__Exercise directions__. All the data should be printed again exactly as written.

(Saved entries)
[Start of section]
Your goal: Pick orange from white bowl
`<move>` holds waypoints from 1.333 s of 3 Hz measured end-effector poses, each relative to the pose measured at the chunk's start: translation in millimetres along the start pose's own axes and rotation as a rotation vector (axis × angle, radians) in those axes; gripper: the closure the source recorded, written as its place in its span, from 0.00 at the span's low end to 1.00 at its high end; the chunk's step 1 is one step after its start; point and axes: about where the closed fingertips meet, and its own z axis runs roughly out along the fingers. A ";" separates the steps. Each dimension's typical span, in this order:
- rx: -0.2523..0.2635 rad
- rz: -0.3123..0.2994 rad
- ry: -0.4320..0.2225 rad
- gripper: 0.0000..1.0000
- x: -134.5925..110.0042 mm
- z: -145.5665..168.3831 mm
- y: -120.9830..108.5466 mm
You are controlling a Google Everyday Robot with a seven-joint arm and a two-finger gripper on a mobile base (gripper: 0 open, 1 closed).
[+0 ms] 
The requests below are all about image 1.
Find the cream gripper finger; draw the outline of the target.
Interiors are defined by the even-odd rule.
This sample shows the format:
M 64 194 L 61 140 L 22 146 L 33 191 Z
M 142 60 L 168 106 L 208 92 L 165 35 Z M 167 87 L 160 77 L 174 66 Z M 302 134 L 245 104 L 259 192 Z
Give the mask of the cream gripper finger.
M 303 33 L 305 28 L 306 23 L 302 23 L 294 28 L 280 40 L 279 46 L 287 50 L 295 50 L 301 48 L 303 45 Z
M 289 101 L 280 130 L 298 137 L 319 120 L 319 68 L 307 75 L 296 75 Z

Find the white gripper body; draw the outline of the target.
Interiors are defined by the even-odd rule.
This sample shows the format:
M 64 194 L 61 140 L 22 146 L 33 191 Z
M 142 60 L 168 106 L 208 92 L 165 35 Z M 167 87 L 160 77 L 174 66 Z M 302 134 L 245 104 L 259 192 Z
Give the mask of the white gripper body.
[End of section]
__Answer to this task__.
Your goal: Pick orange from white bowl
`<move>` holds waypoints from 1.333 s of 3 Hz measured end-effector poses, each relative to the pose measured at the chunk's start: translation in millimetres along the start pose's own axes and rotation as a rotation vector (axis × angle, radians) in those axes; gripper: the closure the source recorded, written as its place in its span, from 0.00 at the span's low end to 1.00 at its high end; the chunk's step 1 is one step after its start; point and axes: about where the closed fingertips meet, and its own z axis runs roughly out along the fingers. A ";" separates the steps. Each dimension's typical span, in this order:
- rx: -0.2523..0.2635 rad
- rz: -0.3123..0.2994 rad
- ry: -0.4320..0.2225 rad
- gripper: 0.0000..1.0000
- x: -134.5925..110.0042 mm
- z: -145.5665..168.3831 mm
- y: -120.9830..108.5466 mm
You are controlling a Google Everyday Robot with a seven-joint arm and a two-finger gripper on a mobile base (gripper: 0 open, 1 closed).
[+0 ms] 
The requests below are all about image 1.
Find the cream gripper finger; draw the outline of the target.
Interiors are defined by the even-odd rule.
This sample shows the format:
M 64 194 L 61 140 L 22 146 L 33 191 Z
M 142 60 L 168 106 L 208 92 L 165 35 Z M 167 87 L 160 77 L 174 66 Z M 302 134 L 245 104 L 259 192 Z
Give the mask of the cream gripper finger.
M 303 33 L 305 28 L 306 23 L 302 23 L 294 28 L 280 40 L 279 46 L 287 50 L 295 50 L 301 48 L 303 45 Z
M 289 101 L 280 130 L 298 137 L 319 120 L 319 68 L 307 75 L 296 75 Z

Find the white gripper body; draw the outline of the target.
Interiors are defined by the even-odd rule.
This sample shows the format:
M 64 194 L 61 140 L 22 146 L 33 191 Z
M 142 60 L 168 106 L 208 92 L 165 35 Z M 167 87 L 160 77 L 174 66 Z M 302 134 L 245 104 L 259 192 Z
Give the mask of the white gripper body.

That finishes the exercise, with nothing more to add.